En route and terminal GPS failures simulated
Goers and GOTS describe two critical FAA programs planned for later this year and early next year, respectively.

Goers and GOTS describe two critical FAA programs planned for later this year and early next year, respectively. Goers stands for GPS outage en route simulation, while GOTS is similar, but with terminal replacing en route.

Each program will assess how well air traffic controllers can cope with GPS outages in IMC, handling a mix of aircraft with different levels of avionics equipage and with current and future reduced levels of conventional navaids. Goers and GOTS were first conceived in 1999, but received major impetus from the September 10 GPS interference report produced by the Volpe National Transportation Systems Center and from September 11.

Each program will simulate three separate scenarios covering today’s conditions and two future situations. The current scenario posits that all conventional navaids are operating, but with 10 percent of aircraft depending on supplementary GPS navigation. The second scenario, based on the 2013 to 2015 period, assumes that all conventional navaids are still operating but that 80 percent of aircraft will be GPS equipped. The third scenario, which looks beyond 2015, assumes that the 80-percent GPS equipage continues, but that conventional navaids have been reduced by 50 percent.

The results will be used by the FAA to develop procedures to maintain safe separations during such outages. Additionally, the data produced will provide insights toward the planning of GPS backup facilities as conventional ground-based aids are progressively reduced in the future.

The simulations will be performed at the FAA’s Technical Center in Atlantic City, N.J., and will be based on actual flight plans of the current traffic mix in three sectors of the Jacksonville (Fla.) ARTCC. Jacksonville Center personnel will staff the controller positions, while Technical Center pilots will act as “pseudo pilots” responding to controller instructions.

The interference source will jam GPS signals over a radius of 130 nm and will be assumed to be airborne, meaning there will be no low-level “escape” routes, such as would exist below the line-of-sight signals emanating from a ground-based interference source. All aircraft will lose GPS navigation, and IMC will be assumed to exist throughout the test airspace.

Resolution of the GPS outage scenarios is expected to be accomplished by inertial/FMS aircraft reverting to Rnav, VOR-equipped aircraft flying point-to-point between existing VORs and other aircraft depending on radar vectors and ATC instructions to follow dead-reckoning tracks.

To handle the outages effectively, controllers must first determine the approximate boundary of the area affected by interference, which currently can practically be obtained only from pilot reports. Simulation officials already recognize this will be unsatisfactory in a real situation–a large number of “we have just lost GPS” voice reports could clog the channels at the very time they are most urgently needed by controllers for vectoring and other instructions.
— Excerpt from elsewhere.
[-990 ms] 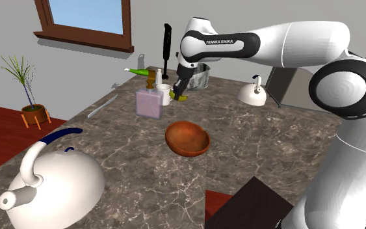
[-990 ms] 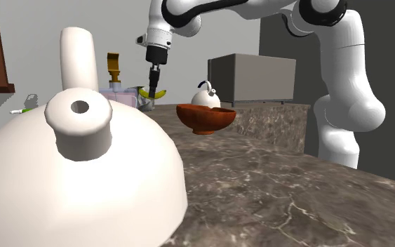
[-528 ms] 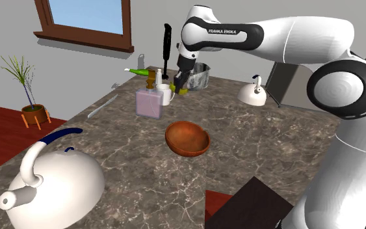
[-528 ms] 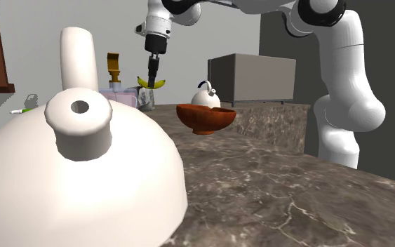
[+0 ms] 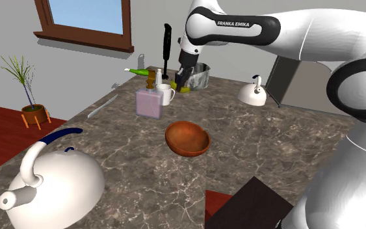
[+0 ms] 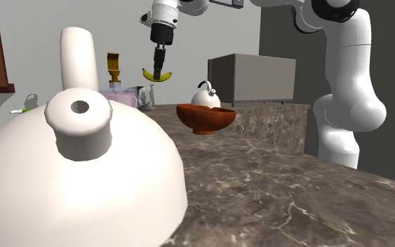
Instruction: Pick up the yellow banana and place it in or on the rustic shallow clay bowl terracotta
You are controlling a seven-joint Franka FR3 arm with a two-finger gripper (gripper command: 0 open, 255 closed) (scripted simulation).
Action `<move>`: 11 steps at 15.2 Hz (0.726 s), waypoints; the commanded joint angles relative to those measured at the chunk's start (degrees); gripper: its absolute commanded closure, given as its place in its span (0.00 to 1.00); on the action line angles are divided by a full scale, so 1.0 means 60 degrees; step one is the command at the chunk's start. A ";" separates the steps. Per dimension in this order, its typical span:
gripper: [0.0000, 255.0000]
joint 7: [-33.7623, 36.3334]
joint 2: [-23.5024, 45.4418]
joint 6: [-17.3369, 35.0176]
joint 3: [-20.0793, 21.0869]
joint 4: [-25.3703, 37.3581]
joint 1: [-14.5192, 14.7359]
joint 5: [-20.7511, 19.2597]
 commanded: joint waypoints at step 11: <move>1.00 0.1740 -0.3635 0.0458 0.0984 -0.4064 0.0782 -0.0018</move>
A dedicated “GPS lost” transponder code would likely soon be created.

One FAA official suggested to AIN that the interference radius of 130 nm chosen for the simulations was too conservative and should be made larger, and that eventually it should include intermittent transmissions, some emanating from a moving source, to simulate more realistic threats. A GPS outage in the Phoenix area last December, caused by an emitter’s being accidentally left on over a weekend at a defense contractor’s facility, created continuous interference out to 180 nm; more recent DOD jamming tests in Alaska extended over a 320-nm radius. And even when an unauthorized emitter is located, the FAA cannot immediately shut it down, since it  turns out that interfering with navaids is a federal offense requiring the coordination of several agencies, including the FBI. As a result, while the culprit at Phoenix was quickly pinpointed, the investigative paperwork took five days to complete. Ninety minutes later, the emitter was off the air. Perhaps predictably, the FAA official was apprehensive about the future length of the bureaucratic process under the new Department of Homeland Security.

In the Atlantic City Goers and GOTS simulations, normal communications and radar systems will remain fully operational during the GPS outage. However, loss of navigation due to GPS interference is not the FAA’s only concern. Agency officials have also conducted internal reviews of the potential effect of hostile acts against ATC’s communications and surveillance capabilities, which, with navigation, form the essential triad of services required for safe traffic control and separation under IMC.

It was concluded that loss of communications would be the least disruptive, since NORDO procedures are already in place and well understood by pilots. On the other hand, surveillance was believed less likely to be compromised, due to the extensive duplication of civil and military radars over much of the continental U.S., coupled with the increasing use of TCAS. (But ADS-B would be adversely affected by the loss of GPS.)

But examination of scenarios involving simultaneous attacks on combinations of any two “legs” of the triad drew one chilling conclusion. Should there be a loss of both communications and navigation facilities under IMC, leaving just the radar operating, then according to one recent FAA document, “controllers would become spectators” of the ensuing events.